> _Exercise_:
Starting at the top line, print the entries below exactly as they are and skip every picture.

*** Opening Study material ***

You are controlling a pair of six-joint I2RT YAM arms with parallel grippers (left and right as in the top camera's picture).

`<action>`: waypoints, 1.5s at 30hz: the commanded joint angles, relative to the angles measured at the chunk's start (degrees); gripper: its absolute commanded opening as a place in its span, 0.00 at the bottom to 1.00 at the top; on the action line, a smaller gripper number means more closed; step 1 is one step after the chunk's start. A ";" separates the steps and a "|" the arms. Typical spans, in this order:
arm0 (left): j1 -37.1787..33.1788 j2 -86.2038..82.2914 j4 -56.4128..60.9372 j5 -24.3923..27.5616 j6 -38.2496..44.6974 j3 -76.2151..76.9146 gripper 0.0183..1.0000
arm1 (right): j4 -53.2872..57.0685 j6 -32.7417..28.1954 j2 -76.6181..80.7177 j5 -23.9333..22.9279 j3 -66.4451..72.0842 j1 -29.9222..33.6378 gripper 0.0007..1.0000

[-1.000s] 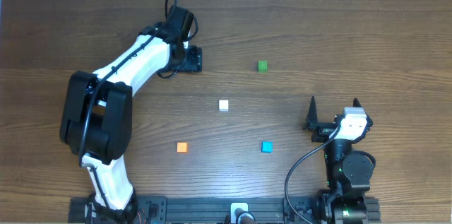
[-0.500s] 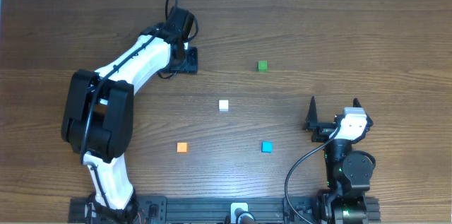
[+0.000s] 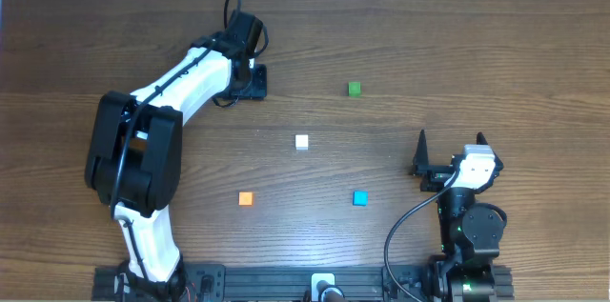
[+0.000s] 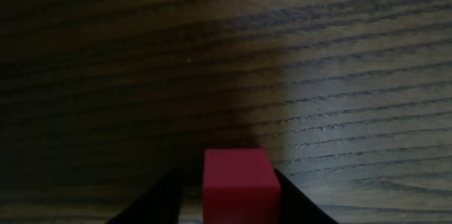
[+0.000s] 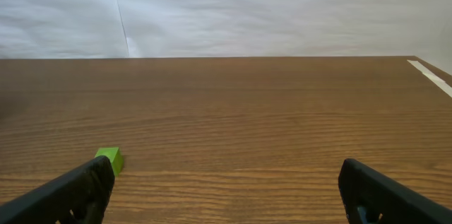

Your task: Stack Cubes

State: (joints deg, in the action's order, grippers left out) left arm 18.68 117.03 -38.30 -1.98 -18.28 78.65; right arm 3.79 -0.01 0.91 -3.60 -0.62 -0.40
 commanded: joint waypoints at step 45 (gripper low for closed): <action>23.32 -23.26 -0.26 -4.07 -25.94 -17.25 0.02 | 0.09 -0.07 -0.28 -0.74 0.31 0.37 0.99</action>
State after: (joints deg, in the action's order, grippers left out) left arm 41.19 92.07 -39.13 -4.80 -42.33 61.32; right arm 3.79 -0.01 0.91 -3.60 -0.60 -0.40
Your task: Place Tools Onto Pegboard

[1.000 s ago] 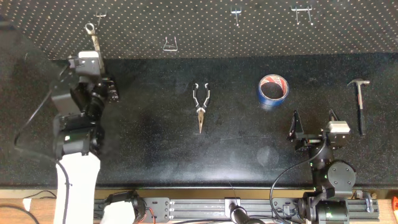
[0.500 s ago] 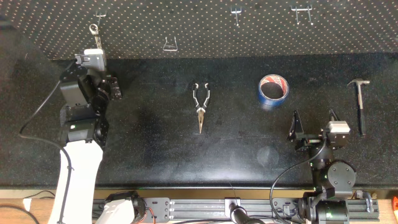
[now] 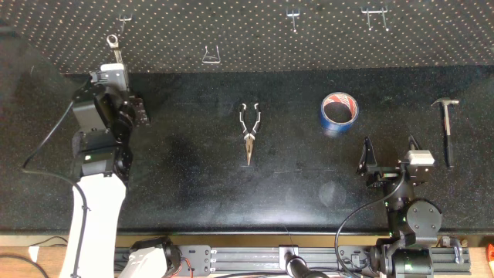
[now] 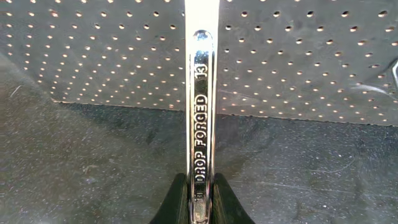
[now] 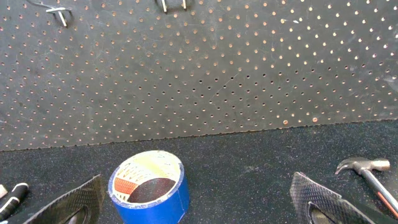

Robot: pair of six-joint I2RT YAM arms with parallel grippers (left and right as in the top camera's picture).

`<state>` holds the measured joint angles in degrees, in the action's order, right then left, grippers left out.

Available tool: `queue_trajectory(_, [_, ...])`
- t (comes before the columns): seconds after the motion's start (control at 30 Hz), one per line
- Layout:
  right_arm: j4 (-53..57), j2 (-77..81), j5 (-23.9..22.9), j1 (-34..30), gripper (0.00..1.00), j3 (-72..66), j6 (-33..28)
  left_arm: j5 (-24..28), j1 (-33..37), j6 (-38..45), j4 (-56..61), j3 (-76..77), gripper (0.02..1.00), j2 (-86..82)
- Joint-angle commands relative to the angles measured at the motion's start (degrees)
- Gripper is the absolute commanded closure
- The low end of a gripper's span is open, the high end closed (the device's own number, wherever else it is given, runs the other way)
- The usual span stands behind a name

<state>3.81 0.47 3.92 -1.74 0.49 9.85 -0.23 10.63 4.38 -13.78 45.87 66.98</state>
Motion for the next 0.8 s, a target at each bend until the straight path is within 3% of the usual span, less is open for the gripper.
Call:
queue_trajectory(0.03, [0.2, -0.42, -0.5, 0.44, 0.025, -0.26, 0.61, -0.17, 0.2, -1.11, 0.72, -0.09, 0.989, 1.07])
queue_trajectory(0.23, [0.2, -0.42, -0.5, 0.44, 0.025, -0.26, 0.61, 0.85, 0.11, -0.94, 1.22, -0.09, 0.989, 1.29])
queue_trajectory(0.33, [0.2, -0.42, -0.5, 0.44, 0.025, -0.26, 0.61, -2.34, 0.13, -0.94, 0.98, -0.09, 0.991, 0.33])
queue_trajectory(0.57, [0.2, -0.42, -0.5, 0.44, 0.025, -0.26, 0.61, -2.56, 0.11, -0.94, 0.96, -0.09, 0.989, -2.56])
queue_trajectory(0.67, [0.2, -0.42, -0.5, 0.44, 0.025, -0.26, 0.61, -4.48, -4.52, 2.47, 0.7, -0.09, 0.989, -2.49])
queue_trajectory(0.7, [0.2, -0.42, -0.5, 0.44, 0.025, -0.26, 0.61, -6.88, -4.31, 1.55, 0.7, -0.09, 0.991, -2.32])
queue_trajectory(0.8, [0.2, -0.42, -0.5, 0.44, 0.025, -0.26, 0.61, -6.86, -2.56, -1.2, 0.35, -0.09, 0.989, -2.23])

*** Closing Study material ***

> _Written answer_:
You are controlling a pair of six-joint I2RT YAM arms with parallel grippers (left and right as in the top camera's picture).

`<action>`: waypoints, 1.5s at 30hz: the commanded joint angles, relative to the angles measured at the chunk's start (degrees); gripper: its absolute commanded opening as a place in its span, 0.00 at the bottom to 1.00 at the top; on the action line, a smaller gripper number means more closed; step 1 is one step after the chunk's start. A ";" separates the steps and a "|" the arms. Typical spans, in this order:
arm0 (left): j1 -37.1787..33.1788 j2 -86.2038..82.2914 j4 -56.4128..60.9372 j5 -24.3923..27.5616 j6 -38.2496..44.6974 j3 -76.2151..76.9146 gripper 0.0183..1.0000
arm1 (right): j4 -53.2872..57.0685 j6 -32.7417..28.1954 j2 -76.6181..80.7177 j5 -23.9333..22.9279 j3 -66.4451..72.0842 j1 -29.9222..33.6378 gripper 0.0007..1.0000

[-1.000s] 
[-0.500s] 
[+0.000s] 
[+0.000s] 
[+0.000s] 

Your task: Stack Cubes

State: (joints deg, in the action's order, grippers left out) left arm 18.68 117.03 -38.30 -1.98 -18.28 78.65; right arm 3.79 -0.01 0.91 -3.60 -0.62 -0.40
 commanded: joint waypoints at step 45 (gripper low for closed): <action>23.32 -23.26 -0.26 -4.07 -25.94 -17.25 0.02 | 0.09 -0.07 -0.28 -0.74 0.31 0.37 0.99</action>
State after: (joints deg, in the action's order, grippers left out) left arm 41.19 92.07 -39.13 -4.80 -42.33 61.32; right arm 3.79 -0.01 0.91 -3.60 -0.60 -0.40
Your task: Place Tools Onto Pegboard

[1.000 s ago] 
[0.500 s ago] 
[now] 
[now] 
[now] 

Robot: pair of six-joint I2RT YAM arms with parallel grippers (left and right as in the top camera's picture).

`<state>` holds the measured joint angles in degrees, in the action's order, right then left, grippers left out.

Available tool: `queue_trajectory(_, [_, ...])`
- t (comes before the columns): seconds after the motion's start (control at 30 Hz), one per line
- Layout:
  right_arm: j4 (-53..57), j2 (-77..81), j5 (-23.9..22.9), j1 (-34..30), gripper (0.00..1.00), j3 (-72..66), j6 (-33..28)
  left_arm: j5 (-24..28), j1 (-33..37), j6 (-38..45), j4 (-56..61), j3 (-76..77), gripper (0.02..1.00), j2 (-86..82)
- Joint-angle commands relative to the angles measured at the motion's start (degrees)
- Gripper is the absolute commanded closure
- The low end of a gripper's span is open, the high end closed (the device's own number, wherever else it is given, runs the other way)
- The usual span stands behind a name

<state>3.81 0.47 3.92 -1.74 0.49 9.85 -0.23 10.63 4.38 -13.78 45.87 66.98</state>
Motion for the next 0.8 s, a target at each bend until the straight path is within 3% of the usual span, less is open for the gripper.
Call:
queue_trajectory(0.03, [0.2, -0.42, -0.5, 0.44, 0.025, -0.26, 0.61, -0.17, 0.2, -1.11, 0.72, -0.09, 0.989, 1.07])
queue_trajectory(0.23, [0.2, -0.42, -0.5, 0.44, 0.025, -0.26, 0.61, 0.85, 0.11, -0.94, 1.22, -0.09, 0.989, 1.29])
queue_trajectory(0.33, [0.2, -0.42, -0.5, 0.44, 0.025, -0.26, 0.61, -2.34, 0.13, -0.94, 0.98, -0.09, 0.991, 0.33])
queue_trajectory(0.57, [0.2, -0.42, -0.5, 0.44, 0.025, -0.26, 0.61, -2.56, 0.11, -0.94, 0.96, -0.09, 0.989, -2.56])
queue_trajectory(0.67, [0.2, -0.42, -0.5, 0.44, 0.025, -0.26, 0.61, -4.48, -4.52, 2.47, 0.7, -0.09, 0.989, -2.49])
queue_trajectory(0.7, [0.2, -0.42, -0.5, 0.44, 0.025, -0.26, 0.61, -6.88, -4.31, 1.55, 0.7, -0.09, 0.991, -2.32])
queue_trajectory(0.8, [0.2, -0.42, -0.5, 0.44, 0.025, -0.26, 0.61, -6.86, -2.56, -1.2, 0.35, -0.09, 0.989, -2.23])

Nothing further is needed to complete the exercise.